**THE DATA**
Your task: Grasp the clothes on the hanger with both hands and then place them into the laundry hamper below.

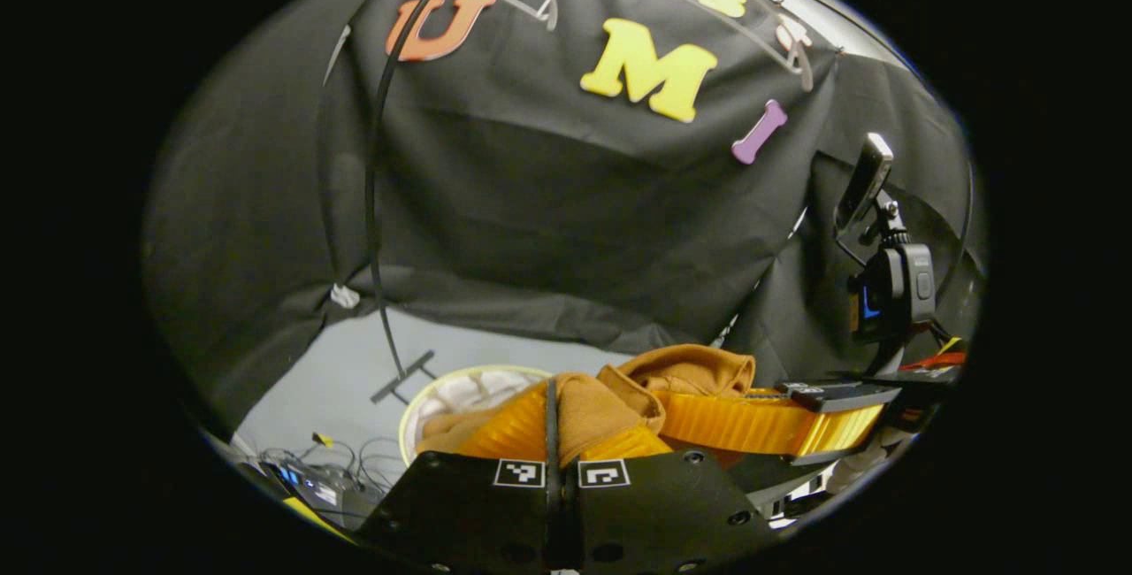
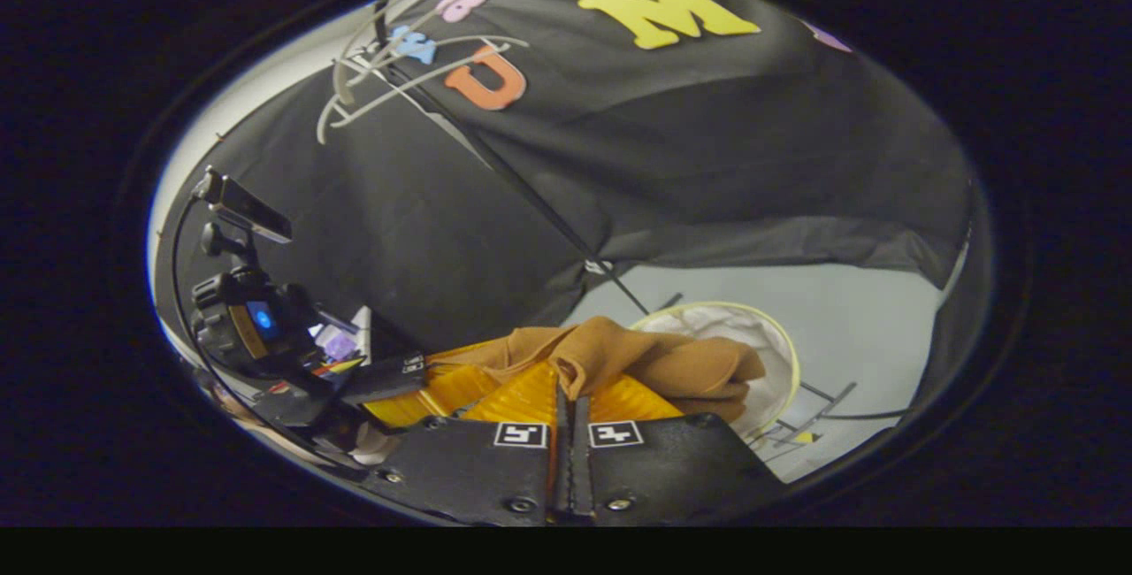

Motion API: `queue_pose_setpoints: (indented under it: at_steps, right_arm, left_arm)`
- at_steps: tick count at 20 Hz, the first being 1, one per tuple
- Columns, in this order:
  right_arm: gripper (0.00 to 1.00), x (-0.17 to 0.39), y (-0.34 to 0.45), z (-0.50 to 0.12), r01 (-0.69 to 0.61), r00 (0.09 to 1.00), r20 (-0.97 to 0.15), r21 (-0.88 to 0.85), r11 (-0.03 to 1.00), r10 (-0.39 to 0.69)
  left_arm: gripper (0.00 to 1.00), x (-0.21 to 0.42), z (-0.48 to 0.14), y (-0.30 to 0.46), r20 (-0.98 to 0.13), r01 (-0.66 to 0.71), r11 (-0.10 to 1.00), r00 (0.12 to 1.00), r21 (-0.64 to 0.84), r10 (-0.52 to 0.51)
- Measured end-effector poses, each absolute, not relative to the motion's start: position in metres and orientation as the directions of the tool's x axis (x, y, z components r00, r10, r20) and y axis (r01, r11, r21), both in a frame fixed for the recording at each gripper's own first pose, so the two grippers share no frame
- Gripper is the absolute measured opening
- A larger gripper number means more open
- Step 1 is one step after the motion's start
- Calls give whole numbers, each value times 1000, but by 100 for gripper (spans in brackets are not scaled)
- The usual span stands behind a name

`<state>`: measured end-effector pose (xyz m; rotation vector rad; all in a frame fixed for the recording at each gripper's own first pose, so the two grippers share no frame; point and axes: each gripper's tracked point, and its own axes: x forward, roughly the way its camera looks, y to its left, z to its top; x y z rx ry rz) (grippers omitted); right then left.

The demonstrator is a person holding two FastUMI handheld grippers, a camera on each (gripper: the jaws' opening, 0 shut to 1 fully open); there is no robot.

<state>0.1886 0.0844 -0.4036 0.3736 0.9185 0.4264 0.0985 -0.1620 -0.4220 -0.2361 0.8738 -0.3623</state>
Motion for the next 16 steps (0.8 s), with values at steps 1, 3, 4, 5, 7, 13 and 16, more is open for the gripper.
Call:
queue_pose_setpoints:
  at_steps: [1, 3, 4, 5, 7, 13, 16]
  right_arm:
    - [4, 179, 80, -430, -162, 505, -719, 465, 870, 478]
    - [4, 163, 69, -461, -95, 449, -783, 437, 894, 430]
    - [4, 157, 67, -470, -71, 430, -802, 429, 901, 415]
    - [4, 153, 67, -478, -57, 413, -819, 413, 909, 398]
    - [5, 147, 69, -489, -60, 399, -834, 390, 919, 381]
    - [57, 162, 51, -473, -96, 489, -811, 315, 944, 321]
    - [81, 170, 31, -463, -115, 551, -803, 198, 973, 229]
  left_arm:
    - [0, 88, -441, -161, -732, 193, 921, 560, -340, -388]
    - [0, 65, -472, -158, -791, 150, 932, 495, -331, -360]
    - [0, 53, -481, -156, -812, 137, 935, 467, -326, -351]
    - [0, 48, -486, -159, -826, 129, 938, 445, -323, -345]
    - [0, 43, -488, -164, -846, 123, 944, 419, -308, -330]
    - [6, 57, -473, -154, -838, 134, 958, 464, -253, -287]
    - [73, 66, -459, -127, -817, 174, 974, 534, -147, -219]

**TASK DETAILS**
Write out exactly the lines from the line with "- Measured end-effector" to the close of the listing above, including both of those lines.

**RESPONSE TO THE TASK**
- Measured end-effector poses, each absolute, not relative to the motion's start: position in metres and orientation as the directions of the tool's x axis (x, y, z components r00, r10, r20) and y axis (r01, r11, r21), both in a frame fixed for the recording at each gripper's own first pose, so the two grippers share no frame
- Gripper is the absolute measured opening
- A larger gripper number means more open
- Step 1 is one step after the motion's start
- Calls give whole numbers, each value times 1000, but by 100 for gripper (spans in brackets are not scaled)
- The usual span stands behind a name

`<state>`: measured end-effector pose (xyz m; rotation vector rad; all in a frame fixed for the recording at each gripper's own first pose, so the two grippers share no frame; point and axes: each gripper's tracked point, and its own axes: x forward, roughly the way its camera looks, y to its left, z to its top; x y z rx ry rz) (grippers omitted); right then left.

The demonstrator is a person holding two FastUMI handheld grippers, a camera on each (gripper: the jaws' opening, 0 shut to 1 fully open); there is no robot.

<state>0.1886 0.0844 -0.4036 0.3736 0.9185 0.4264 0.0985 -0.1620 -0.4220 -0.2361 0.8738 -0.3623</state>
Motion for the next 16 steps (0.8 s), with values at steps 1, 3, 4, 5, 7, 13 and 16, more is open for the gripper.
Call:
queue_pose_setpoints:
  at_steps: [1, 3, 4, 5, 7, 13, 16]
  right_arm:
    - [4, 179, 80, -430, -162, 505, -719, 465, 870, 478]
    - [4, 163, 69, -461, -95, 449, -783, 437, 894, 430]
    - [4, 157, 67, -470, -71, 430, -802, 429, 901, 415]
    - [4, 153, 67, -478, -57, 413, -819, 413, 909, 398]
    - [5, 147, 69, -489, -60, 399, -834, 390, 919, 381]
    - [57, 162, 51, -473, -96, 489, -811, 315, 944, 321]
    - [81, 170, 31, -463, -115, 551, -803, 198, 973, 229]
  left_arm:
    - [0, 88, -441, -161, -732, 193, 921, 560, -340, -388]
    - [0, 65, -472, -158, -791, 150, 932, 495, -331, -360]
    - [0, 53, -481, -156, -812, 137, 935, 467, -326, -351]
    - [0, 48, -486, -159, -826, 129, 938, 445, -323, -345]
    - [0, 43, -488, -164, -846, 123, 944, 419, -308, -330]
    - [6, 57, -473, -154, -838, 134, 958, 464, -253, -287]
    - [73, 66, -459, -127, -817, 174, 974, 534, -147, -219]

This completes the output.